Additionally I created two tumblrs to host things I wrote at my former dayjob: this one contains all my webcomics-related writing, and this one contains all my writing about genre culture I was interested in as a kid.

FLASH FORWARD FOR SALE

December 10, 2013

A limited number of copies of Flash Forward, my new minicomic with Jonny Negron, are available via Jonny’s bigcartel store. If you’d like one you can buy one for $4.

BIEBERCOMIC

December 9, 2013

Michael Hawkins and I have completed BIEBERCOMIC, our comic about Justin Bieber. You can read the whole thing on one page at the link. We hope you enjoy it.

STC at CAB

November 8, 2013

I will be attending tomorrow’s Comic Arts Brooklyn festival at Brooklyn’s Mt. Carmel Church. There I’ll be debuting two books that I wrote: Flash Forward, drawn by Jonny Negron, and In Pace Requiescat, drawn by Julia Gfrörer and inspired by “The Cask of Amontillado” by Edgar Allan Poe. I don’t have a table per se, but I imagine I will spend some time selling In Pace Requiescat at table D18 and selling Flash Forward at (I think?) tables U8/U9 or wherever else Jonny winds up. You will likely also find me loitering with my Destructor compatriot Matt Wiegle at table D34 as well. If you’re looking for me, I look like this, so please say hello!

The True Black

October 28, 2013

“The True Black,” a short horror comic that William Cardini and I contributed to Josh Burggraf’s anthology Future Shock #4 (buy it here), is now available to read in its entirety on The True Black, my comics tumblr.

Who Cares? (new comics tumblr)

October 22, 2013


I started a new tumblr where I’ll be posting my comics. I hope you’ll follow it.

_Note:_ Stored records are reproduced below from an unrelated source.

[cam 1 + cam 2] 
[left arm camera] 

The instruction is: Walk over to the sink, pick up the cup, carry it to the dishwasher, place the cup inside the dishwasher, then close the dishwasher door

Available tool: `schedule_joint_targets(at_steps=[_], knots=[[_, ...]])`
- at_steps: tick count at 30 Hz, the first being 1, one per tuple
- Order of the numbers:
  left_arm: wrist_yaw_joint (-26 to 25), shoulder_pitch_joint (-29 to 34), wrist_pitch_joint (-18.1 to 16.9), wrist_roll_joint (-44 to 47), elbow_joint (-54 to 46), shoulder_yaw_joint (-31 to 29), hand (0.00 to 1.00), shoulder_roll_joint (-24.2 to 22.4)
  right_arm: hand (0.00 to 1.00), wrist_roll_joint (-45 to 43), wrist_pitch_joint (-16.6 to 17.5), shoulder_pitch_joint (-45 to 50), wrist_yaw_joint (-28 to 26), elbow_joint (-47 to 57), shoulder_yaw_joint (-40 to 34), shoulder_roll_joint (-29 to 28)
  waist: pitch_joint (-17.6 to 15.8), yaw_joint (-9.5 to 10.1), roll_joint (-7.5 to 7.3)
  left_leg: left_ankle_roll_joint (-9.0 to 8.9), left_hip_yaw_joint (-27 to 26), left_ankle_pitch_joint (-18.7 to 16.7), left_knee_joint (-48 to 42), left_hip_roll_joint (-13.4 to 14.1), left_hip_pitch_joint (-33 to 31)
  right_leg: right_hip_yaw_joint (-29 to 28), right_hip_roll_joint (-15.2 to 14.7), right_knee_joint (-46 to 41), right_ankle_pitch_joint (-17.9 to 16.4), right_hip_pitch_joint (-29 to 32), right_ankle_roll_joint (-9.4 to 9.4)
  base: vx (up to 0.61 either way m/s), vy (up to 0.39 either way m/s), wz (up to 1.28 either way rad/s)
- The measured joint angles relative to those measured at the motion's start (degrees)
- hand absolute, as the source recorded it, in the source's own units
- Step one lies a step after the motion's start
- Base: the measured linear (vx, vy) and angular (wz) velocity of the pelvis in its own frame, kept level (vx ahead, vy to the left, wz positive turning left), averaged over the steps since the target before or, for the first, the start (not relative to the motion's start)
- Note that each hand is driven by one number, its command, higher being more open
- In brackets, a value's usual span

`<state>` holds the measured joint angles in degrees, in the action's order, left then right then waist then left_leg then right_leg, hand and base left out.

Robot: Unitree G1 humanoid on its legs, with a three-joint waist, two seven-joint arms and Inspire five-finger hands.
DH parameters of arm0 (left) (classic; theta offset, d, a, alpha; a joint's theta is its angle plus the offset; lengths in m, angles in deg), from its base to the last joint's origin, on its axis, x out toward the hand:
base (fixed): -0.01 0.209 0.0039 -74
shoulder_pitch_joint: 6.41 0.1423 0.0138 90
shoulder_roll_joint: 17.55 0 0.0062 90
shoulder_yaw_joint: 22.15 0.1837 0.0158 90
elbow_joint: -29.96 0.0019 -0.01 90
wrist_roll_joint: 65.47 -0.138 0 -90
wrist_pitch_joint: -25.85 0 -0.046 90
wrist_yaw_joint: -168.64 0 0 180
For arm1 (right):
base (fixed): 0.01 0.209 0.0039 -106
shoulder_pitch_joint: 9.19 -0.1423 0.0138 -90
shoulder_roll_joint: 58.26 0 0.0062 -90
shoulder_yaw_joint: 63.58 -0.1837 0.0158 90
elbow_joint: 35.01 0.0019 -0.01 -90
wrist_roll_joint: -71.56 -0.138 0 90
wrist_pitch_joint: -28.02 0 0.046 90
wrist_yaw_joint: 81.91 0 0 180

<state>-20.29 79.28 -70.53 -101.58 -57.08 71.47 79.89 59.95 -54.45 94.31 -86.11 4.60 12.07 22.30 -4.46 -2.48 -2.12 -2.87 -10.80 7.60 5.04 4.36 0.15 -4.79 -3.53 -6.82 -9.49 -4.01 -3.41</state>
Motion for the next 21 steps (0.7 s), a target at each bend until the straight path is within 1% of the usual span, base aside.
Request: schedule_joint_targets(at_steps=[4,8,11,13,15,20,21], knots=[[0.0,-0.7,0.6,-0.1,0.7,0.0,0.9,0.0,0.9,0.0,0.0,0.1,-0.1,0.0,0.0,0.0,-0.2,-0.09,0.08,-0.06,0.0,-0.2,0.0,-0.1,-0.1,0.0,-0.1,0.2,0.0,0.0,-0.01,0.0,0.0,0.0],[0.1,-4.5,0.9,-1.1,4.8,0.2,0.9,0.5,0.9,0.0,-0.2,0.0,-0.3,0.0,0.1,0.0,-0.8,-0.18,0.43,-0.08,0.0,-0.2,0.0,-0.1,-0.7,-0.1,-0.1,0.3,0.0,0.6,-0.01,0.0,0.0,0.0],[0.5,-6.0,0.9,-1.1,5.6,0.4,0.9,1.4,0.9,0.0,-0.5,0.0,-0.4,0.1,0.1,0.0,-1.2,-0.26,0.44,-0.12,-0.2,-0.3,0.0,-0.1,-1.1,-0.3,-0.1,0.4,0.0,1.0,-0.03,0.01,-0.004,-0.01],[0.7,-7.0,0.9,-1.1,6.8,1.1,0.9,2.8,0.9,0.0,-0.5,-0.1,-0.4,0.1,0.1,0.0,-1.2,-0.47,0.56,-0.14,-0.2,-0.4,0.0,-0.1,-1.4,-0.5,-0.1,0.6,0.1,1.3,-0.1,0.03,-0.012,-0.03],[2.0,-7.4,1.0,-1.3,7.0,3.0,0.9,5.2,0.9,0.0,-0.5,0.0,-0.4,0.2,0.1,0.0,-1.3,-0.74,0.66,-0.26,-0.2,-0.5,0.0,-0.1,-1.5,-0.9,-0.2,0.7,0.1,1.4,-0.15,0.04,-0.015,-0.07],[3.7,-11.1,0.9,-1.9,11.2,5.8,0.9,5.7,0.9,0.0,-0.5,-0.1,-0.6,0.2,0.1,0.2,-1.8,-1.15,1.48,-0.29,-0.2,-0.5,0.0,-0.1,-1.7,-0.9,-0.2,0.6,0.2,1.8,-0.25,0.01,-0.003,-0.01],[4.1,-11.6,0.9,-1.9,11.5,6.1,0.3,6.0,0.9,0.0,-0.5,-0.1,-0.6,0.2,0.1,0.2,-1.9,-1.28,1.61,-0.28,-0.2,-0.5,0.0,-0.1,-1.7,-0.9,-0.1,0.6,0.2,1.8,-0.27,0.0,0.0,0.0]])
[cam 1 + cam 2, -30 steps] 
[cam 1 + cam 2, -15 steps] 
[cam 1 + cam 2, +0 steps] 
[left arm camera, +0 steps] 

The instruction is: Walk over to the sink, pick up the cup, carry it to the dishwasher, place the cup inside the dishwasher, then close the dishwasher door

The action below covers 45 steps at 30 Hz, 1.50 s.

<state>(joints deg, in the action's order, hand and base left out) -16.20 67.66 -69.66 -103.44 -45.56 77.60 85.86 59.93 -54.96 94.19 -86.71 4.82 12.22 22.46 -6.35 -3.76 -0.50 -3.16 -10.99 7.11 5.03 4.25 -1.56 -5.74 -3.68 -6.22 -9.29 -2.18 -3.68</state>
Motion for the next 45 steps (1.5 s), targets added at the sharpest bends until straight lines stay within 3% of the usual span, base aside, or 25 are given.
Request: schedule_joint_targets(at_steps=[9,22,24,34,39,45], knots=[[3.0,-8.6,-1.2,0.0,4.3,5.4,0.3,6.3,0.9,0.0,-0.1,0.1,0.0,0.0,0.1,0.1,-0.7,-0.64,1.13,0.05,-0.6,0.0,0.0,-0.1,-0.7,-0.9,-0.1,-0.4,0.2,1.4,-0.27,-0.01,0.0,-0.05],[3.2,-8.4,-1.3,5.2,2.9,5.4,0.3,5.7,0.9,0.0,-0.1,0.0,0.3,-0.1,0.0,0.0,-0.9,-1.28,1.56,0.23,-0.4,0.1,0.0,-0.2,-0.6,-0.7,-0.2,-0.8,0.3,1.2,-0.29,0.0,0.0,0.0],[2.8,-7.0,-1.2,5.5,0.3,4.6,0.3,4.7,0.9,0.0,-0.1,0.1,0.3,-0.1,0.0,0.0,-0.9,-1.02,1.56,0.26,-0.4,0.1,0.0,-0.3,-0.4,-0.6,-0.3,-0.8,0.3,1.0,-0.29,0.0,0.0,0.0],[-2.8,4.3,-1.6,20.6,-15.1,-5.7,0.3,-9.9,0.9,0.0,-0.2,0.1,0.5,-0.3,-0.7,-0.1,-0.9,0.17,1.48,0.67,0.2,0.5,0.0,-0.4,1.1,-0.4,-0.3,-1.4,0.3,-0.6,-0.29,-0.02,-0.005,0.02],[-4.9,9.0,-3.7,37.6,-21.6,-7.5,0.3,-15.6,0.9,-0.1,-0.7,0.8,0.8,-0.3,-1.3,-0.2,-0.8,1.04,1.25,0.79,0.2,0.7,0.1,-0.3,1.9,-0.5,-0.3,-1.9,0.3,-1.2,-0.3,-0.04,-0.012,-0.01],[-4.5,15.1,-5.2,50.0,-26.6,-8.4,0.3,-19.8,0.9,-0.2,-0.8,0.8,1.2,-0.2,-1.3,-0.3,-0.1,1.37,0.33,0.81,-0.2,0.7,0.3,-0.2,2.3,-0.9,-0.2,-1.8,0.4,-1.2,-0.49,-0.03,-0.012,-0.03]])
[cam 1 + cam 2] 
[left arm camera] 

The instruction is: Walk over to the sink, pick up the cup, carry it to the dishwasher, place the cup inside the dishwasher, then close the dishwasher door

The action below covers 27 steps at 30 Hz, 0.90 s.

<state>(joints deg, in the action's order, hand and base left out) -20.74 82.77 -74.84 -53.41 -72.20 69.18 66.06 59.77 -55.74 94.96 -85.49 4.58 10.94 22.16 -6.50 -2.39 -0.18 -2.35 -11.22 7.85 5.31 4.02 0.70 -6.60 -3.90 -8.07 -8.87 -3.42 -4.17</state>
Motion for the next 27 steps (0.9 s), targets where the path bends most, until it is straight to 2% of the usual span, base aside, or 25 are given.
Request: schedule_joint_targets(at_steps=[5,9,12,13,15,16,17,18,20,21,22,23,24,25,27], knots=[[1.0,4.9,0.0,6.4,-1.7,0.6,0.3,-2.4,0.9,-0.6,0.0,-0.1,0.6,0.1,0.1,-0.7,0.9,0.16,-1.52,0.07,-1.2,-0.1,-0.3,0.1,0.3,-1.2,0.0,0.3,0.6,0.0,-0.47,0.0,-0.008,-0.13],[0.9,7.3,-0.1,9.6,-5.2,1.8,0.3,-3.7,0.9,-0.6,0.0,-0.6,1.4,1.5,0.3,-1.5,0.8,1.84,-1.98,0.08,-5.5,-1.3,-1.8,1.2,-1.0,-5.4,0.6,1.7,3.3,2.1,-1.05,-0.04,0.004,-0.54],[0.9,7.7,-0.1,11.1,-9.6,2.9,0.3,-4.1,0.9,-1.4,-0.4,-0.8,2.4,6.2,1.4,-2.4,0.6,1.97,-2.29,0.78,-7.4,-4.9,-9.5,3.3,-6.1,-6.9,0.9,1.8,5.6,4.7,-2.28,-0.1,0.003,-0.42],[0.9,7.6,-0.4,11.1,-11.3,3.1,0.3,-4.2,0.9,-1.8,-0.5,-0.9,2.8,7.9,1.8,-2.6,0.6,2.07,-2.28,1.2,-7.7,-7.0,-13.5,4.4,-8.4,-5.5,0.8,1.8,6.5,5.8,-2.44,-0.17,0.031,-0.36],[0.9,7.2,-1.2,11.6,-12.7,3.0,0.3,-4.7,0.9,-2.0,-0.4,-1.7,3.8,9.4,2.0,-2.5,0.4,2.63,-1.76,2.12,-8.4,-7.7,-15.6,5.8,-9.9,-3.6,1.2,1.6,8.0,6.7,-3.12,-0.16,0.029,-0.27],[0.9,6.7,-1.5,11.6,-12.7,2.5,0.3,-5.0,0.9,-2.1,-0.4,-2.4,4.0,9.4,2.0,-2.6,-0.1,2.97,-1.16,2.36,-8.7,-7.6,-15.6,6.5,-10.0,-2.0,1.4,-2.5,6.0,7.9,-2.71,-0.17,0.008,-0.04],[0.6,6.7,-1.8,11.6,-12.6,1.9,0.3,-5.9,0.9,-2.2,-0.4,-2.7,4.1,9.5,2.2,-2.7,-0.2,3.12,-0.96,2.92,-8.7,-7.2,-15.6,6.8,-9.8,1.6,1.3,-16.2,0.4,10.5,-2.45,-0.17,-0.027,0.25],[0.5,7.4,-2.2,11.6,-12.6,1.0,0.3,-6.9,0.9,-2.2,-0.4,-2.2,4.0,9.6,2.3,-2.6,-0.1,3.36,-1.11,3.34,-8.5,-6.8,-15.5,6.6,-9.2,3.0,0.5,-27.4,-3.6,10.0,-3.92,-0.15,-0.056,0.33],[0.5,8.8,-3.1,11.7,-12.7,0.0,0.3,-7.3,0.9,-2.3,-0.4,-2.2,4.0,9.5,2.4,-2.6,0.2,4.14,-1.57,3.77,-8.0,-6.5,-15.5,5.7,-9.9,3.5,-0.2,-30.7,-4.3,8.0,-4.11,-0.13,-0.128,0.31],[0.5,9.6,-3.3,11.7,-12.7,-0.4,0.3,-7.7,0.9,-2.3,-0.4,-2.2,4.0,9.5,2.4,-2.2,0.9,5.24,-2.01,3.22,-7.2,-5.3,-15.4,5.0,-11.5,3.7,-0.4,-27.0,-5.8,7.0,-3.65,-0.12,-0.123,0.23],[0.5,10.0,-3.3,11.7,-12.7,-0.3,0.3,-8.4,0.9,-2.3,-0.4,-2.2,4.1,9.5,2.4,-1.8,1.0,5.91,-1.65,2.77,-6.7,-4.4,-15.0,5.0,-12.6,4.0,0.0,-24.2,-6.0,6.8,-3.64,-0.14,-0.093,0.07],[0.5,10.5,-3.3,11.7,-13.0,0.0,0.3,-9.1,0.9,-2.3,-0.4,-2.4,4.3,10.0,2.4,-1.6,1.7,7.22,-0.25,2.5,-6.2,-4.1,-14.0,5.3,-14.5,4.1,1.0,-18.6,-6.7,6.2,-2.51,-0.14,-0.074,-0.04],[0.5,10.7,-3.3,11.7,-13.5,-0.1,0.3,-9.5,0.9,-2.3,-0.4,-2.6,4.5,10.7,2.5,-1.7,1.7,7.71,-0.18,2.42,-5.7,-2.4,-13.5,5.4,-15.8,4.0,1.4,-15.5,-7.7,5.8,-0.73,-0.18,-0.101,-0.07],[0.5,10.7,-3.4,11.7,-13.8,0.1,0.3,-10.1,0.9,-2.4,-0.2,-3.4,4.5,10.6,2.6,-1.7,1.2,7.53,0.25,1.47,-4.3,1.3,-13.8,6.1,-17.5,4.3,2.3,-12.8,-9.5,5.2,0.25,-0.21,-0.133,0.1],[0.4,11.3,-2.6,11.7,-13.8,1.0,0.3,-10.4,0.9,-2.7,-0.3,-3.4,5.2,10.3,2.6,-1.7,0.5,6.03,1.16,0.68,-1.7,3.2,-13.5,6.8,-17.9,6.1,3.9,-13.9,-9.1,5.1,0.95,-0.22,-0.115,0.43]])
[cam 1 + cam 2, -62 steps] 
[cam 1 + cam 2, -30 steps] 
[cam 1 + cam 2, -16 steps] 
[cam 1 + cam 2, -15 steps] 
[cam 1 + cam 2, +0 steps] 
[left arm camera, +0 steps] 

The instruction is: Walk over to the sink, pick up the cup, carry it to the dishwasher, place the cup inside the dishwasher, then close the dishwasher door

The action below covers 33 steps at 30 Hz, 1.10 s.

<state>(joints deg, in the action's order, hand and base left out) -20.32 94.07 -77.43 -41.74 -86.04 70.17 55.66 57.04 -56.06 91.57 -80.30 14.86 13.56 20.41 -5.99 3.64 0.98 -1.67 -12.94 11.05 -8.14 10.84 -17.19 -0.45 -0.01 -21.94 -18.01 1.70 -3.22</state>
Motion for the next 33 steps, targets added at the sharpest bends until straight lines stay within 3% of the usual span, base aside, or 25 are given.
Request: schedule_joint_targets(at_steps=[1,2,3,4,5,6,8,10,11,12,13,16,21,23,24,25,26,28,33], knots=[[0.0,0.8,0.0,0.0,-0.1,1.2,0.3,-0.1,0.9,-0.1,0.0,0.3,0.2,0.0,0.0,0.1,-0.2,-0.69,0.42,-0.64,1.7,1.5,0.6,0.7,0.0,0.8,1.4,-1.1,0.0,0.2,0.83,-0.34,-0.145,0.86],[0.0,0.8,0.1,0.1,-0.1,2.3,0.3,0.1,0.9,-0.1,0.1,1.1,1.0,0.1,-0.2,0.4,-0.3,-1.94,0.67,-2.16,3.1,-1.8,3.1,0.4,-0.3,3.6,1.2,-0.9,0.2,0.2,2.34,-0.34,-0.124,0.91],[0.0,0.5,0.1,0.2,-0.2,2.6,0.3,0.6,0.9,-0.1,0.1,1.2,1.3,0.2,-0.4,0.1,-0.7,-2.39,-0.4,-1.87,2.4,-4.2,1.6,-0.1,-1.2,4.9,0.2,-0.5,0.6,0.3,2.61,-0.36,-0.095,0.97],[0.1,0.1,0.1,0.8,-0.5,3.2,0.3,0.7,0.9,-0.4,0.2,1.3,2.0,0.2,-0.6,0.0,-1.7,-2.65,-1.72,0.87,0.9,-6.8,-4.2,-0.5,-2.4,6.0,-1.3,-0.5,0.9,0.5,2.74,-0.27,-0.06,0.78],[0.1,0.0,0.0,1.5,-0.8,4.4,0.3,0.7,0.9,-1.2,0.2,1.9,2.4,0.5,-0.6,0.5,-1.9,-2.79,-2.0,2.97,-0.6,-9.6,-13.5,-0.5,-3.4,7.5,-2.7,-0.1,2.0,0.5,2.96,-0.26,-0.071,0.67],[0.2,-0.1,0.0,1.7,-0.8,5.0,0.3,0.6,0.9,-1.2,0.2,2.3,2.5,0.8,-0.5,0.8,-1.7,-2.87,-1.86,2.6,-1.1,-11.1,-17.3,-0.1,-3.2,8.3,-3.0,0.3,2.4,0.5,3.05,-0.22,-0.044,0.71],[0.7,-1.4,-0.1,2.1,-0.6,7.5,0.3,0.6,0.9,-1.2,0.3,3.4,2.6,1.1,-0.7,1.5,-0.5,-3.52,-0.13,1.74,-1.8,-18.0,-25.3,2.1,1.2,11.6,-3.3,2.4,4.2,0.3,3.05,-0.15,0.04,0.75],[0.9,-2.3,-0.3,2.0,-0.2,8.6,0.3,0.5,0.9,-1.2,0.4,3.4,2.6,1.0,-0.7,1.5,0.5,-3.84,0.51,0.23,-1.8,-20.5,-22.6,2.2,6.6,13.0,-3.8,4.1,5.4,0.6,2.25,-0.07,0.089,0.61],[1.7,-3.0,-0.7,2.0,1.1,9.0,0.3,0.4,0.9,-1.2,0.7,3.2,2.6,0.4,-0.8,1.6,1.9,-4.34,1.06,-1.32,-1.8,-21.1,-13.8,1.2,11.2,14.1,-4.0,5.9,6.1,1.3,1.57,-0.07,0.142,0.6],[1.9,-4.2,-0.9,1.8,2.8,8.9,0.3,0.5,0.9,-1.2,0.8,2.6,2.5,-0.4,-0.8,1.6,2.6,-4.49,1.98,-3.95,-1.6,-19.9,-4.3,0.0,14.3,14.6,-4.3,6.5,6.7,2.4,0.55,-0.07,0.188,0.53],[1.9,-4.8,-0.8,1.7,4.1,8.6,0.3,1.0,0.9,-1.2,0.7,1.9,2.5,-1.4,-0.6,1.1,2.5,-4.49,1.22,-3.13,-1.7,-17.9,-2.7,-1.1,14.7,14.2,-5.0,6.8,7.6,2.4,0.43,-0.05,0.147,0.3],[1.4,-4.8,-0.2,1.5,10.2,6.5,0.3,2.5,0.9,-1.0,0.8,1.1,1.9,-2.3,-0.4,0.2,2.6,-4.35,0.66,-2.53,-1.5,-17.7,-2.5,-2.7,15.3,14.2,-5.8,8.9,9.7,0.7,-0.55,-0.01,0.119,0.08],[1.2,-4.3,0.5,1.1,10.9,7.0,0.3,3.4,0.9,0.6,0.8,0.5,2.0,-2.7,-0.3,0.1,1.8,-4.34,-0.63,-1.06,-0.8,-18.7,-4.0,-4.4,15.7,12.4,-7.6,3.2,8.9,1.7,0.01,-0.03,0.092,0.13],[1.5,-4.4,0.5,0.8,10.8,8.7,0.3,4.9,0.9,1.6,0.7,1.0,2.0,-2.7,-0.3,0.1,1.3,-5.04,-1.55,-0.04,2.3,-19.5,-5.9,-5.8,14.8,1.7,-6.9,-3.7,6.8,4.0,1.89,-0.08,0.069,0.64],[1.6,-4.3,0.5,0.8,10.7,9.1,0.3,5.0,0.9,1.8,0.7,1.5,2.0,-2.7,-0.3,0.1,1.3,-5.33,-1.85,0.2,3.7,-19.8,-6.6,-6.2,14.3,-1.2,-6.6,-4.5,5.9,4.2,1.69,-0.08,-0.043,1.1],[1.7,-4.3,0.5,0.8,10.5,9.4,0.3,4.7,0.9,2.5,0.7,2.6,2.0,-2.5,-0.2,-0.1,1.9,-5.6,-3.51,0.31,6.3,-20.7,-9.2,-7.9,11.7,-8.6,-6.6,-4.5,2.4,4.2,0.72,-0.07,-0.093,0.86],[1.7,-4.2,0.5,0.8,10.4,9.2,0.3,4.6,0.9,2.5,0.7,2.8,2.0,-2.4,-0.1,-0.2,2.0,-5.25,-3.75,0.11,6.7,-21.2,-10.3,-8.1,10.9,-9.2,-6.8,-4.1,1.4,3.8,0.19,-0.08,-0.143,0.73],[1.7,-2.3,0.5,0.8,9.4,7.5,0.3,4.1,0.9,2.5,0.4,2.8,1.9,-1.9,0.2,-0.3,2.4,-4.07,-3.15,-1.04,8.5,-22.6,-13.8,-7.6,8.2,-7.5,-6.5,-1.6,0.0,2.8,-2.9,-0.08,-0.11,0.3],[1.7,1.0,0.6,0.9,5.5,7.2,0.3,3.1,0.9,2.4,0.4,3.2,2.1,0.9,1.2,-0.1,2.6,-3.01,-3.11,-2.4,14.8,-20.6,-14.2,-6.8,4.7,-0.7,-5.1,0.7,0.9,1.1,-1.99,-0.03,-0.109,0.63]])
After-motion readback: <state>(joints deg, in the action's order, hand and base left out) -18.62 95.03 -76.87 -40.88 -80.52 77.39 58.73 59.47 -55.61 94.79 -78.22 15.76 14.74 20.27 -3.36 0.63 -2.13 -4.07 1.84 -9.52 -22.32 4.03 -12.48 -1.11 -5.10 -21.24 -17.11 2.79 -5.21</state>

The inaugural post is a new comic called “Who Cares?”, written by me and drawn by M. Crow. You can read the whole thing by clicking that link. I hope you like it.

BIEBERCOMIC PART 5

October 16, 2013

The fifth and penultimate installment of BIEBERCOMIC by me and Michael Hawkins has been posted. In this chapter, Justin Bieber encounters One Direction and The Wanted in the Great Grey Room, where they strip nude.

Flash Forward

October 15, 2013

Jonny Negron and I made a new comic called Flash Forward. It will debut at CAB on November 9.